Using the data below, return the stretch from the line that contains "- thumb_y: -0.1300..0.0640" through the line that contains "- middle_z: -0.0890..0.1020", both included, exactly as it stands and nothing beyond it.

* * *

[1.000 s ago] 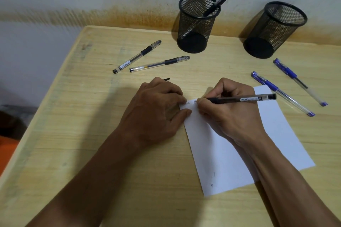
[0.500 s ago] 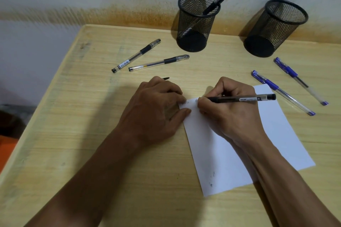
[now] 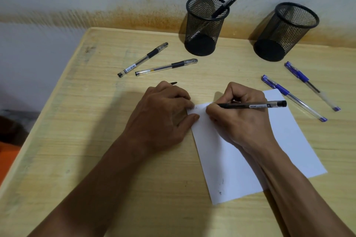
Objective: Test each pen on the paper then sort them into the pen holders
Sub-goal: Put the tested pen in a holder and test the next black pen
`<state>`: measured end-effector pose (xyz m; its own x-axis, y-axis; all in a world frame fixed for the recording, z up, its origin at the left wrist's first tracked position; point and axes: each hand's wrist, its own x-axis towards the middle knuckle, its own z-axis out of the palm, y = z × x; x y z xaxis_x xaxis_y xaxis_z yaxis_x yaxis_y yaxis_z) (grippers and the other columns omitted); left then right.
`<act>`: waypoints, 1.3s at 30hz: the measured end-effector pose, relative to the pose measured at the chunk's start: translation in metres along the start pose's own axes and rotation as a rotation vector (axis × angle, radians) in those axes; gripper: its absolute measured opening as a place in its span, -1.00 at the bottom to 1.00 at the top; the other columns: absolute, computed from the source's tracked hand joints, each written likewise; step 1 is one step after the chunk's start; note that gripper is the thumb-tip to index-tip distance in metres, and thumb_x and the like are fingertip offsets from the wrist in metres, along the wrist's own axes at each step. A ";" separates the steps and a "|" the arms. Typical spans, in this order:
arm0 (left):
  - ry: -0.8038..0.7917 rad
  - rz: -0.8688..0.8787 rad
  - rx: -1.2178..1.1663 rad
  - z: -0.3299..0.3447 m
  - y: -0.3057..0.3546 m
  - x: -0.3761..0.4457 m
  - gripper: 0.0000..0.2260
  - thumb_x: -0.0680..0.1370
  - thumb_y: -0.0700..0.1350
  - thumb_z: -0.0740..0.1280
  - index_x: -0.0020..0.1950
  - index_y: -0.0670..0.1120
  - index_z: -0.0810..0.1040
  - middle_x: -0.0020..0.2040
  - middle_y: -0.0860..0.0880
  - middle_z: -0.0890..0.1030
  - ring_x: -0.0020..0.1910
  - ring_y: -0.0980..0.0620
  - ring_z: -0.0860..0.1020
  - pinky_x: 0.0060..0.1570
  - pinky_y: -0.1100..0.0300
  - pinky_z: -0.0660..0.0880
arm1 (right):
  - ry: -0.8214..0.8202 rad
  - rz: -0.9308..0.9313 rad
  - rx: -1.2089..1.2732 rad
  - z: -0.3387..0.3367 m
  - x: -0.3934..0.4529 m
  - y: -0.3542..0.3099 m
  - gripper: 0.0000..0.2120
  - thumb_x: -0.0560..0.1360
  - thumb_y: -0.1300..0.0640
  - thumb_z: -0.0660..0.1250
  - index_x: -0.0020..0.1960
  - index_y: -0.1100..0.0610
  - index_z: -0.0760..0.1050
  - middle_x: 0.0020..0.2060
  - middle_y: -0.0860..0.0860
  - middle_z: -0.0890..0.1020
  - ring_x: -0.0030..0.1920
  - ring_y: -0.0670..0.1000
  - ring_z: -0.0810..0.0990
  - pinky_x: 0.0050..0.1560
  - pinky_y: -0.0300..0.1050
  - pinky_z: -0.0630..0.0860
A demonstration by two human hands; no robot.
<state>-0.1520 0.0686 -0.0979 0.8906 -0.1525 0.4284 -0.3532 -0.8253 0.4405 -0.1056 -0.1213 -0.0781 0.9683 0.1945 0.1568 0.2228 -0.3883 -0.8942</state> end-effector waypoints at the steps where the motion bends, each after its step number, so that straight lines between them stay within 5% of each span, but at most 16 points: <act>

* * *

SOLUTION FOR THIS EXERCISE:
  - thumb_y: -0.1300..0.0640
  - thumb_z: -0.0660..0.1250
  - index_x: -0.0020..0.1960
  - index_y: -0.1100..0.0610
  - index_z: -0.0760..0.1050
  - middle_x: 0.0020..0.2060
  - middle_y: -0.0860..0.0860
  - middle_z: -0.0890..0.1020

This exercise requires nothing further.